How novel processes and structures originate is a key question in evolutionary biology, and RNS and the nodule organ are an excellent plant system for addressing it. Kates et al.3 have produced a strong formulation of the multiple origins hypothesis that clarifies and can guide efforts to test the convergence theory. Notably, given the importance of legumes, MUL sensu Kates et al.3 identifies six origins and ten losses in the papilionoid + caesalpinioid clade. The rich diversity of RNS in crown papilionoids alone, homologous under either hypothesis, defies simple characterization, and much can be learned about how RNS evolves without straying from that single clade.

In our opinion, SNG15 remains a viable alternative to MUL, one that should be considered when evaluating RNS traits across diverse nodulating lineages. The fact that cessation is not loss blunts the conclusion that massive loss is highly improbable, and until non-RNS roles are identified for NIN and other genes lost or pseudogenized in non-nodulating NFNC species, the explanation provided by Kates et al.3 will remain unsatisfying.
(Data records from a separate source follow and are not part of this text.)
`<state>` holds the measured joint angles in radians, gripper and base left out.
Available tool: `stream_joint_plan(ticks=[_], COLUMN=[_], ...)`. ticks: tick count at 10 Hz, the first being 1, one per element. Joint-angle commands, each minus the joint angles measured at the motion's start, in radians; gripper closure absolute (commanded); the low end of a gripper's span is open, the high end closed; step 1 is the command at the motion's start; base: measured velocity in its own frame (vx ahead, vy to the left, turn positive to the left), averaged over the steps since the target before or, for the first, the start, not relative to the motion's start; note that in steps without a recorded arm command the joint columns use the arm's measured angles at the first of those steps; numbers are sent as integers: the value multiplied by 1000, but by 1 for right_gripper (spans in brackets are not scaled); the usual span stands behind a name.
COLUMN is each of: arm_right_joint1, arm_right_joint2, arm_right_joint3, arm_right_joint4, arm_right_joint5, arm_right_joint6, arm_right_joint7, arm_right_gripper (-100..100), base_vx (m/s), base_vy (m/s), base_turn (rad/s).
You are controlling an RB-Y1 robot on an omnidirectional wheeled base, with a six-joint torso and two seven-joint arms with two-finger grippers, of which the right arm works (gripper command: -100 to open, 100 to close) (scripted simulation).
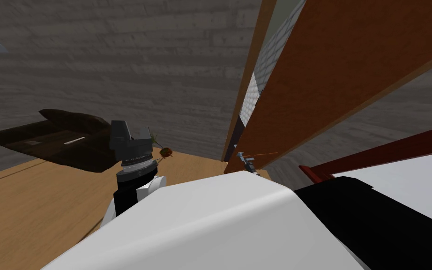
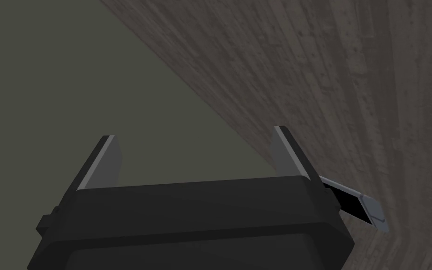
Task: Pull the door open
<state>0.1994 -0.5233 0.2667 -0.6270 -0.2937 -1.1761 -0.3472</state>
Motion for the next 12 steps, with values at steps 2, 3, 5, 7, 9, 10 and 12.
stream_joint_plan(ticks=[2, 3, 5, 7, 9, 10, 12], arm_right_joint1=[26, 4, 11, 16, 21, 23, 23], arm_right_joint2=[-17, -6, -11, -18, -25, -29, -30], arm_right_joint3=[17, 17, 30, 40, 50, 55, 56], arm_right_joint4=[22, 49, 65, 78, 91, 97, 91], arm_right_joint5=[-4, 1, -2, -7, -11, -14, -13], arm_right_joint6=[-58, -57, -84, -107, -130, -142, -134], arm_right_joint7=[-16, -16, -23, -29, -35, -37, -37], arm_right_gripper=[100, 100, 100, 100, 100, 100, 100], base_vx=[-203, -94, -194, -247, -254, -242, -167], base_vy=[-72, -23, -49, -102, -92, -39, -33], base_turn=[147, 36, 182, 208, 204, 189, 73])
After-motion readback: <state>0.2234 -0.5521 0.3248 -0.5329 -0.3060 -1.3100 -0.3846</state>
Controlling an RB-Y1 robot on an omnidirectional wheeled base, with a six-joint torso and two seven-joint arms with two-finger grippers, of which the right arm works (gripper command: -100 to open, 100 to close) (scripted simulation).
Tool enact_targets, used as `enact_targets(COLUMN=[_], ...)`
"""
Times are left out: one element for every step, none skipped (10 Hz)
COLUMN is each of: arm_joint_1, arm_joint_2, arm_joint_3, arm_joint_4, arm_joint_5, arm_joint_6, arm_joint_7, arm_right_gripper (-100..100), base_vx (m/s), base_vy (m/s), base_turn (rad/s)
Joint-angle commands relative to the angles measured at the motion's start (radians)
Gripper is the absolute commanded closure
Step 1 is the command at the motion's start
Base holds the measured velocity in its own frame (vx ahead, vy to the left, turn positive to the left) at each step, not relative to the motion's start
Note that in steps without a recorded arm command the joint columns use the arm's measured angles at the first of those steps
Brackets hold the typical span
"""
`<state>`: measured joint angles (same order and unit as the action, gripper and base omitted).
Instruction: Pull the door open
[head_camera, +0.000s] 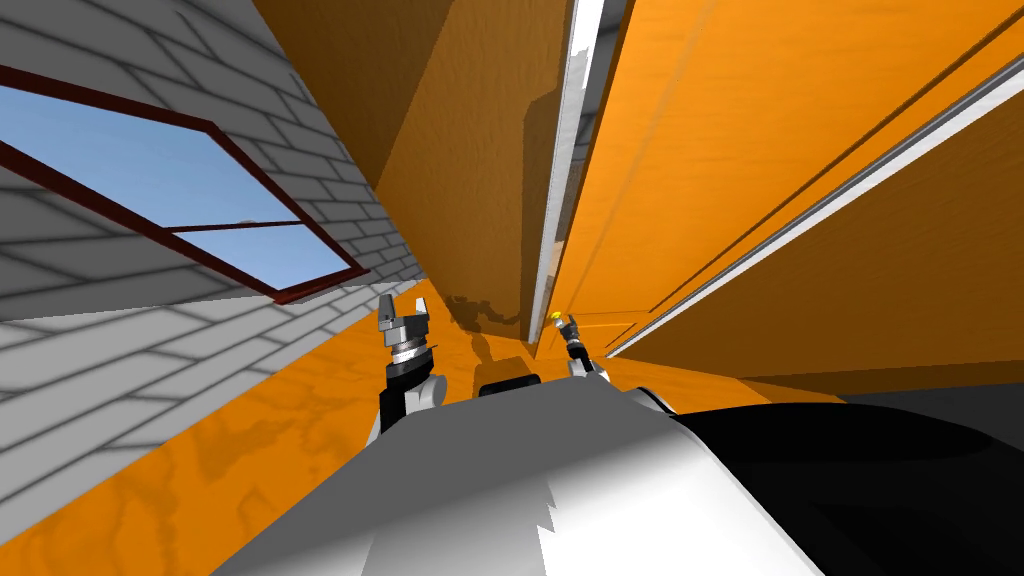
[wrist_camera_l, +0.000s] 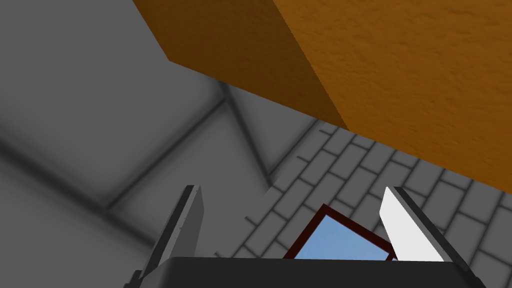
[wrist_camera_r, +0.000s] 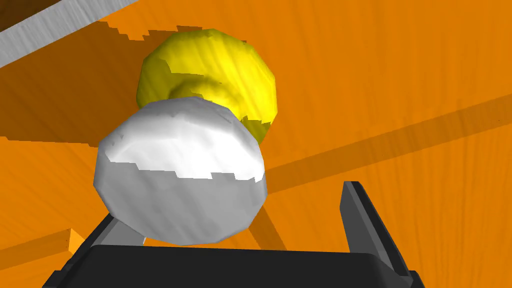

For those pursuing the goal of engineering nitrogen fixation in crops outside the NFNC, a research program aimed at testing the competing hypotheses will be of great value simply by filling in the many gaps in our understanding of the diversity of nodulation symbioses. Whether achieving this goal is more vs. less likely under one or the other hypothesis is arguable, as Kates et al.3 correctly point out. As noted by Zhang et al.9, under either hypothesis, common features of nodulation in different lineages represent a likely minimum or core set of functions either retained (SNG) or independently assembled (MUL) for nodulation, with variable features being lineage-specific alternative innovations (MUL) or optimizations (SNG). In 1995, Soltis et al.4 charted the path forward to achieve both the fundamental and applied goals: Elucidate the biology of nodulating as well as non-nodulating NFNC species. On this, both Kates et al.3 and we agree.